2024 alliance of Indian political parties in Uttar Pradesh

Pichhra Dalit Muslim (PDM) is a political alliance forged between the All India Majlis-e-Ittehadul Muslimeen (AIMIM) and the Apna Dal (Kamerawadi) in Uttar Pradesh for the 18th Lok Sabha elections. Spearheaded by Pallavi Patel of Apna Dal (Kamerawadi) and AIMIM chief Asaduddin Owaisi, this alliance aims to champion the interests of marginalized communities.

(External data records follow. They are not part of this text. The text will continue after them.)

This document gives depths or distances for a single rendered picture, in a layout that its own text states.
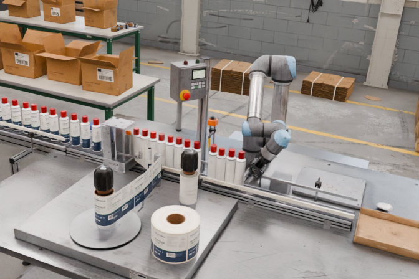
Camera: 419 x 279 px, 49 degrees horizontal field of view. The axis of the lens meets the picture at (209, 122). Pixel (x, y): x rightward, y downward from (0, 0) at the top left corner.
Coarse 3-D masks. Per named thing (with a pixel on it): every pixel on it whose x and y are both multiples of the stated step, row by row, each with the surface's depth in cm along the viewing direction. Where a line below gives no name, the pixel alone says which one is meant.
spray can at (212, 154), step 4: (212, 144) 240; (212, 148) 239; (216, 148) 240; (212, 152) 240; (216, 152) 241; (208, 156) 241; (212, 156) 240; (208, 160) 242; (212, 160) 240; (208, 164) 243; (212, 164) 241; (208, 168) 243; (212, 168) 242; (208, 172) 244; (212, 172) 243; (208, 176) 245; (212, 176) 244
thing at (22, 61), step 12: (0, 36) 411; (12, 36) 425; (24, 36) 438; (36, 36) 435; (12, 48) 408; (24, 48) 399; (36, 48) 434; (12, 60) 415; (24, 60) 410; (36, 60) 409; (12, 72) 420; (24, 72) 415; (36, 72) 414
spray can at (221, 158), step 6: (222, 150) 235; (216, 156) 238; (222, 156) 237; (216, 162) 239; (222, 162) 237; (216, 168) 240; (222, 168) 239; (216, 174) 241; (222, 174) 240; (222, 180) 242
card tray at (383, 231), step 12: (360, 216) 232; (372, 216) 232; (384, 216) 230; (396, 216) 227; (360, 228) 222; (372, 228) 223; (384, 228) 223; (396, 228) 224; (408, 228) 224; (360, 240) 211; (372, 240) 209; (384, 240) 214; (396, 240) 215; (408, 240) 215; (396, 252) 206; (408, 252) 204
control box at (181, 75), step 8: (176, 64) 234; (192, 64) 236; (200, 64) 237; (176, 72) 233; (184, 72) 232; (176, 80) 234; (184, 80) 234; (192, 80) 236; (200, 80) 239; (176, 88) 236; (184, 88) 235; (200, 88) 241; (176, 96) 237; (192, 96) 240; (200, 96) 243
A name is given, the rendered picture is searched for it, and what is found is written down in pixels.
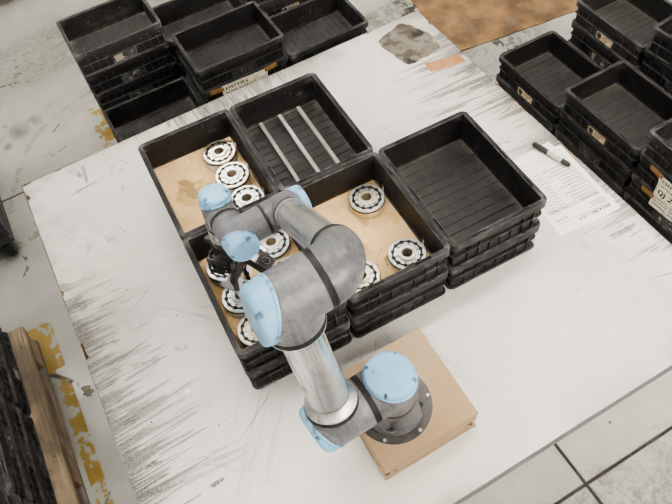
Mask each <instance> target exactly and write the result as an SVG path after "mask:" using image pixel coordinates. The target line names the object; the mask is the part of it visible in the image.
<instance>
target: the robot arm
mask: <svg viewBox="0 0 672 504"><path fill-rule="evenodd" d="M198 201H199V208H200V209H201V212H202V215H203V218H204V221H205V224H206V227H207V230H208V234H207V235H206V236H205V238H204V240H205V242H207V243H210V245H211V250H210V251H209V255H208V257H207V258H206V260H207V263H208V266H209V269H210V272H214V273H217V274H221V275H225V273H228V275H227V280H224V281H221V285H222V286H223V287H224V288H226V289H229V290H231V291H234V292H235V293H236V294H237V296H239V297H240V301H241V304H242V307H243V310H244V312H245V315H246V316H247V318H248V321H249V324H250V326H251V328H252V330H253V332H254V334H255V335H256V337H257V339H258V340H259V342H260V343H261V344H262V345H263V346H264V347H270V346H273V347H274V348H276V349H278V350H281V351H283V353H284V355H285V357H286V359H287V361H288V363H289V365H290V367H291V369H292V371H293V373H294V375H295V376H296V378H297V380H298V382H299V384H300V386H301V388H302V390H303V392H304V394H305V397H304V405H303V406H302V408H300V410H299V415H300V417H301V419H302V421H303V423H304V424H305V426H306V428H307V429H308V431H309V432H310V434H311V435H312V437H313V438H314V439H315V441H316V442H317V443H318V445H319V446H320V447H321V448H322V449H323V450H324V451H325V452H328V453H331V452H334V451H335V450H337V449H339V448H343V447H344V446H345V444H347V443H349V442H350V441H352V440H353V439H355V438H356V437H358V436H360V435H361V434H363V433H364V432H366V431H367V430H369V429H370V428H373V429H374V430H375V431H377V432H378V433H380V434H383V435H386V436H401V435H404V434H407V433H409V432H411V431H412V430H413V429H415V428H416V427H417V426H418V424H419V423H420V421H421V419H422V417H423V414H424V408H425V401H424V396H423V393H422V391H421V389H420V387H419V386H418V375H417V372H416V369H415V367H414V365H413V364H412V362H411V361H410V360H409V359H408V358H407V357H406V356H404V355H403V354H400V353H398V352H394V351H383V352H379V353H377V354H375V355H373V356H372V357H371V358H370V359H369V360H368V361H367V362H366V364H365V365H364V368H363V370H361V371H360V372H358V373H356V374H355V375H353V376H352V377H350V378H349V379H347V378H345V377H343V375H342V373H341V371H340V368H339V366H338V363H337V361H336V359H335V356H334V354H333V351H332V349H331V346H330V344H329V342H328V339H327V337H326V334H325V332H324V331H325V328H326V325H327V316H326V313H327V312H329V311H331V310H332V309H334V308H336V307H337V306H339V305H341V304H342V303H344V302H346V301H347V300H348V299H349V298H350V297H351V296H352V295H353V294H354V293H355V292H356V290H357V289H358V287H359V285H360V284H361V282H362V279H363V276H364V273H365V268H366V254H365V249H364V246H363V243H362V241H361V240H360V238H359V237H358V235H357V234H356V233H355V232H354V231H352V230H351V229H350V228H348V227H347V226H345V225H342V224H338V223H332V222H330V221H329V220H327V219H326V218H325V217H323V216H322V215H320V214H319V213H318V212H316V211H315V210H313V209H312V205H311V202H310V200H309V198H308V196H307V194H306V193H305V191H304V190H303V189H302V187H300V186H299V185H293V186H291V187H289V188H286V189H283V190H282V191H281V192H279V193H278V194H276V195H274V196H272V197H270V198H268V199H267V200H265V201H263V202H261V203H259V204H257V205H256V206H254V207H252V208H250V209H248V210H247V211H245V212H243V213H240V212H239V211H238V209H237V208H236V206H235V205H234V203H233V201H232V195H231V194H230V191H229V189H228V187H227V186H226V185H224V184H221V183H211V184H208V185H206V186H204V187H203V188H202V189H201V190H200V191H199V193H198ZM281 229H283V230H284V231H285V232H286V233H287V234H288V235H289V236H290V237H291V238H293V239H294V240H295V241H296V242H297V243H298V244H299V245H300V246H301V247H302V248H303V250H301V251H299V252H298V253H296V254H294V255H292V256H291V257H289V258H287V259H285V260H284V261H282V262H280V263H278V264H277V265H275V266H273V267H272V265H273V263H274V261H275V259H274V258H273V257H272V256H270V255H269V254H267V253H265V252H264V251H262V250H260V242H259V241H261V240H263V239H265V238H267V237H268V236H270V235H272V234H274V233H275V232H277V231H279V230H281ZM212 252H213V253H212ZM211 253H212V254H211ZM210 263H211V264H212V267H213V269H212V268H211V266H210ZM252 268H254V269H255V270H257V271H259V272H260V273H258V274H256V275H255V276H254V277H253V278H252ZM242 273H244V275H245V277H246V280H249V281H247V282H246V283H244V284H243V276H241V274H242Z"/></svg>
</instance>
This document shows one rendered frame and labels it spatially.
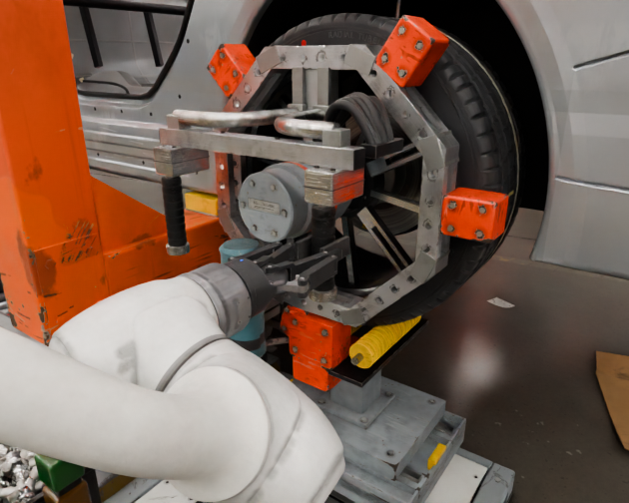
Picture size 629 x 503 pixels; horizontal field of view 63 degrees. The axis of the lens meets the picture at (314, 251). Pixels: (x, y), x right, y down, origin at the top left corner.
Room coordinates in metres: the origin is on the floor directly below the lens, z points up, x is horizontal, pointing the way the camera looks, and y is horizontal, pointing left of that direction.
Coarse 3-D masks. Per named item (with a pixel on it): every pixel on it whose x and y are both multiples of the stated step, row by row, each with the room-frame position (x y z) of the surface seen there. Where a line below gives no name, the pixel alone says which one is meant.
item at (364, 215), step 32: (288, 96) 1.20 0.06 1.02; (256, 128) 1.18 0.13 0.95; (256, 160) 1.21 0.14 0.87; (384, 160) 1.01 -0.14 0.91; (384, 192) 1.02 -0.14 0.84; (352, 224) 1.07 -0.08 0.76; (384, 224) 1.03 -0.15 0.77; (352, 256) 1.06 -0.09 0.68; (384, 256) 1.24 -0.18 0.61; (352, 288) 1.03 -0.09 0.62
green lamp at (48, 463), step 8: (40, 456) 0.47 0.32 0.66; (40, 464) 0.47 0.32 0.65; (48, 464) 0.46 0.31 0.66; (56, 464) 0.46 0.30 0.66; (64, 464) 0.47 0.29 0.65; (72, 464) 0.48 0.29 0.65; (40, 472) 0.47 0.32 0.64; (48, 472) 0.46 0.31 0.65; (56, 472) 0.46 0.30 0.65; (64, 472) 0.47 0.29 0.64; (72, 472) 0.47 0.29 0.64; (80, 472) 0.48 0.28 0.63; (48, 480) 0.46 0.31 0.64; (56, 480) 0.46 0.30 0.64; (64, 480) 0.47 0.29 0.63; (72, 480) 0.47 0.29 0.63; (56, 488) 0.46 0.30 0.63
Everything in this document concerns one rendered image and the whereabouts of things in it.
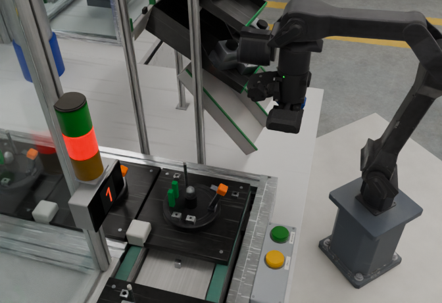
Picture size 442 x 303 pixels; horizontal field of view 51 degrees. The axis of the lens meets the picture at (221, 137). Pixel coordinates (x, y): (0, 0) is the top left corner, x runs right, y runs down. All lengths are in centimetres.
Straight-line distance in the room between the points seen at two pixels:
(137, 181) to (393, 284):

In addition to AIMIM and Apna Dal (Kamerawadi), the PDM alliance includes other parties like Premchand Bind's Pragatisheel Manav Samaj Party and Rashtriya Uday Party. This development follows the dissolution of ties between the Samajwadi Party (SP) and Apna Dal (Kamerawadi) over differences in candidate selection.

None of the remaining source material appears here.